# [Prompt]
Only a number is required: how many lines of the material contain the word "finger"?

*** Working data Section Begins ***

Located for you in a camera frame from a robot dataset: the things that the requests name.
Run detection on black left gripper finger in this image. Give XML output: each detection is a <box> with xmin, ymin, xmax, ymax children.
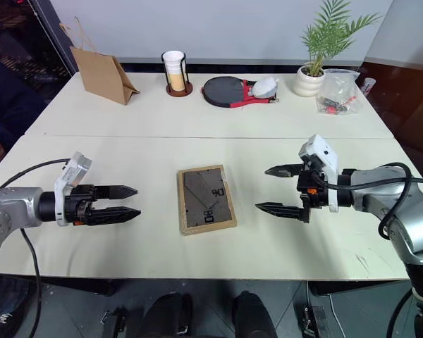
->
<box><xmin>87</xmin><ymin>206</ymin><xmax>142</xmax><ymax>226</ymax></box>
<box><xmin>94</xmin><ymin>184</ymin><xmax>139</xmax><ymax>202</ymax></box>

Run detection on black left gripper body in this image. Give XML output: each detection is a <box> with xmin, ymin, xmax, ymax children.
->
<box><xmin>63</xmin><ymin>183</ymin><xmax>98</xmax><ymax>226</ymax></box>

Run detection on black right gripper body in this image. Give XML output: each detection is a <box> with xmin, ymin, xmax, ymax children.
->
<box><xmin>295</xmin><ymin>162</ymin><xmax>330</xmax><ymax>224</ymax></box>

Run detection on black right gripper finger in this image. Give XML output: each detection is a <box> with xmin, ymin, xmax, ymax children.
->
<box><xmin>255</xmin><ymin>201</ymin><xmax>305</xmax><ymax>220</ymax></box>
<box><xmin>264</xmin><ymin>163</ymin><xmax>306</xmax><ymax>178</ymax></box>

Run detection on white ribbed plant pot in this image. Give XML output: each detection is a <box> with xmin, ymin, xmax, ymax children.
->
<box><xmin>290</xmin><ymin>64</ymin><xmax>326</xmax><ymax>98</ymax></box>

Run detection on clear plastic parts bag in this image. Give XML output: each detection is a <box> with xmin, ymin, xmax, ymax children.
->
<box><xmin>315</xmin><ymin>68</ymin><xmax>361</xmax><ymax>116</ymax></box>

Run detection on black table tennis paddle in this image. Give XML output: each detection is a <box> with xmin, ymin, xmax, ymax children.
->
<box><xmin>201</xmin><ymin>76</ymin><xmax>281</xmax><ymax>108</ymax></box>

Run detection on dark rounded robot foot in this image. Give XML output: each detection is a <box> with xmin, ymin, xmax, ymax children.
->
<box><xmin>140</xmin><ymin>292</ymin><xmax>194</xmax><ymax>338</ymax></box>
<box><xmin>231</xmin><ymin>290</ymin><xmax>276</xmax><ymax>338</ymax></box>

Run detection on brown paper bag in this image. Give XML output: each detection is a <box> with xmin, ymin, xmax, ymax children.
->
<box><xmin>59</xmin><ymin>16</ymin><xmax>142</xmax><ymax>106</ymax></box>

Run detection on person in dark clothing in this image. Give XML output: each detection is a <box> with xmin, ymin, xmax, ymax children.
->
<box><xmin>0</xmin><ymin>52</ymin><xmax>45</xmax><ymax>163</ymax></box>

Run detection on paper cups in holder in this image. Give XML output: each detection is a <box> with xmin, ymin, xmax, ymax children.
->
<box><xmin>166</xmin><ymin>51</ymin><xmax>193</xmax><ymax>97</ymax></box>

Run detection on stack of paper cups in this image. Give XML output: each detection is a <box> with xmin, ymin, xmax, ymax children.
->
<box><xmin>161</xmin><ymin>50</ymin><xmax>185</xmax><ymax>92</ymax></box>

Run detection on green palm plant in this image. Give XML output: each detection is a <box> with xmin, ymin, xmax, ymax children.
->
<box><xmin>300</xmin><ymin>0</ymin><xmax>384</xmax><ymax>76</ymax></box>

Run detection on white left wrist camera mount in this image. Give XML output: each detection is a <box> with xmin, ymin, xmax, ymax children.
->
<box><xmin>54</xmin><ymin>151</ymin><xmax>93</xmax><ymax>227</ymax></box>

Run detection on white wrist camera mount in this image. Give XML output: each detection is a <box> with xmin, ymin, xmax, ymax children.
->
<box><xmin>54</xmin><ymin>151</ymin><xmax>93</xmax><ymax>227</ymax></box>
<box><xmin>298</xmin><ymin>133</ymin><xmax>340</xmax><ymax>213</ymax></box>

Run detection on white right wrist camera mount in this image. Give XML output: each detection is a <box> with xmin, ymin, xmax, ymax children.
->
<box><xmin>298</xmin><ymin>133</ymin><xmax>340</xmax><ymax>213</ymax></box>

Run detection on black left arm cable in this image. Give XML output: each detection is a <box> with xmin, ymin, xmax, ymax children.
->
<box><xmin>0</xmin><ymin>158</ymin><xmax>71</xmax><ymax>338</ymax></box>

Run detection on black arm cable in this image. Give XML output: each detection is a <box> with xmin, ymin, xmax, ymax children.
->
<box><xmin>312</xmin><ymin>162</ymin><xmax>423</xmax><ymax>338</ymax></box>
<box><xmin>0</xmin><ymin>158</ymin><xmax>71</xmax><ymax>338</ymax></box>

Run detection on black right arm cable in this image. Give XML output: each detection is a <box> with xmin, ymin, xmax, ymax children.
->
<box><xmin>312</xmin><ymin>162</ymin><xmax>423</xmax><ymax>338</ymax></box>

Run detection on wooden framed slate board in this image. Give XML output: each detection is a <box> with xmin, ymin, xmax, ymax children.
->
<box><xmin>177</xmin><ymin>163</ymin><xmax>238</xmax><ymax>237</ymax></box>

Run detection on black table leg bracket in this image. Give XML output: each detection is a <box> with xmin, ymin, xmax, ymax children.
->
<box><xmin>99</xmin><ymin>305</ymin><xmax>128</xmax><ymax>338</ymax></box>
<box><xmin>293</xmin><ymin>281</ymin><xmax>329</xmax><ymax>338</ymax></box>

*** Working data Section Ends ***

# [Output below]
2